O convite feito há anos pelo Lucas Bertullino, presidente do Cangayceiros Futebol Clube, pendia em suspenso, escondido sob a justificativa da idade. "Já sou cacura", eu repetia, usando o termo em "Pajubá" para homens homossexuais que já passaram do prazo de validade da curtíssima juventude dos gays. Vale lembrar que viado envelhece em idade de cachorro, um ano vale por sete.

O Cangayceiros FC é time de futebol de 7, mas também é racha. É, no fundo, aquilo que LGBTQIA+ adora: uma comunidade. Atualmente, a equipe está arrecadando fundos para, mais uma vez, representar o arco-íris no Campeonato Cearense de Futebol de 7.

Antes mesmo de calçar as chuteiras, assisti ao treino, comandado aos gritos por Katiana Venâncio. Um ritmo que já fez apertar a condropatia no joelho idoso e que despertou e ressignificou um trauma antigo de quem outrora jogava bola de dentro do armário.

"Toca a bola, viado". "Bora marcar, bicha". Foi a primeira vez que ouvi os dois termos em tom de brincadeira. Soava como intimidade, não deboche. Ao contrário daquilo que eu e todos os membros do Cangayceiros ouvíamos quando jogávamos com heterossexuais. Em outro contexto, era forma de diminuir, questionar a masculinidade, a virilidade. Aqui, era um vocativo, como tantos. Cara, bicho, mano, irmão, macho. 

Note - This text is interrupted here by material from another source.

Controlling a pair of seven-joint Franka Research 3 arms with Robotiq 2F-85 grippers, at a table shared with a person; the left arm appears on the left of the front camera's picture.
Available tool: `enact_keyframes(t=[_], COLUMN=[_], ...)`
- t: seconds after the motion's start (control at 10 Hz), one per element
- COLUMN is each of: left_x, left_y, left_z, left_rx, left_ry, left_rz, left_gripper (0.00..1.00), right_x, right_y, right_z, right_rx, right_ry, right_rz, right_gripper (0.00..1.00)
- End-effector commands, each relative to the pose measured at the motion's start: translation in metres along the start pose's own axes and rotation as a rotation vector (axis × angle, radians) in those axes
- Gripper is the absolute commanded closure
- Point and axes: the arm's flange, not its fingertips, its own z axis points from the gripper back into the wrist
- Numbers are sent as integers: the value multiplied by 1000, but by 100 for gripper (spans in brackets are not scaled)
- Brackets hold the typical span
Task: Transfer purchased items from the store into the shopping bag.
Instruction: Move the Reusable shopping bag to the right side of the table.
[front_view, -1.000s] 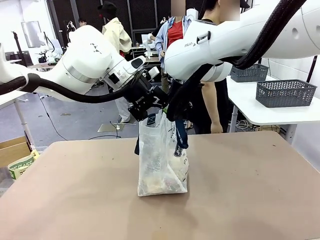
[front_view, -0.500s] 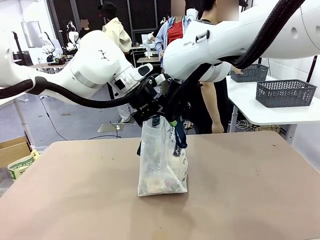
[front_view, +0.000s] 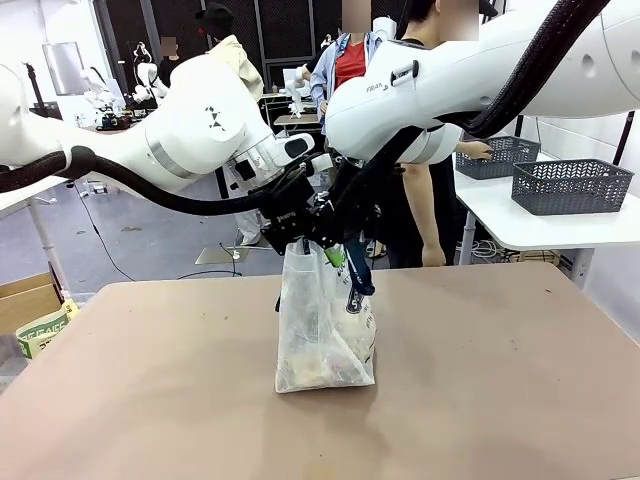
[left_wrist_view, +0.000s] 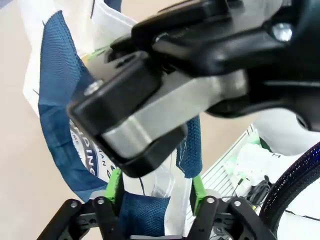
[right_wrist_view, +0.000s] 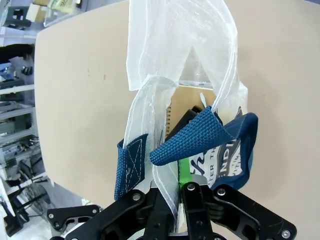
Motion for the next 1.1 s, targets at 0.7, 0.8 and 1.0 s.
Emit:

Minutos depois, eu, tímido, entrei em campo pela primeira vez na vida sem ser o único homossexual assumido na partida. Eu me vi em 2008, quando saí do armário e até me apresentava como alguém gay que gostava de futebol. 

À época, um time de viados não era uma utopia que existisse. Jogar com héteros mesmo depois de assumido era uma forma de imprimir minha virilidade, como se masculinidade fosse qualidade. Era forma de me sentir incluído no padrão que a sociedade construíra para mim.

No campo dos Cangayceiros, eu me vi como um qualquer. Porque eu descobri que a gente pode se misturar ao ambiente sem se sentir diminuído.

Em tempo, apesar da idade "avançada" e do tempo de inatividade, deu para fechar o racha com um gol e duas assistências. A depender dos velhos músculos, esse pode ser o primeiro capítulo ou o encerramento de uma nova carreira.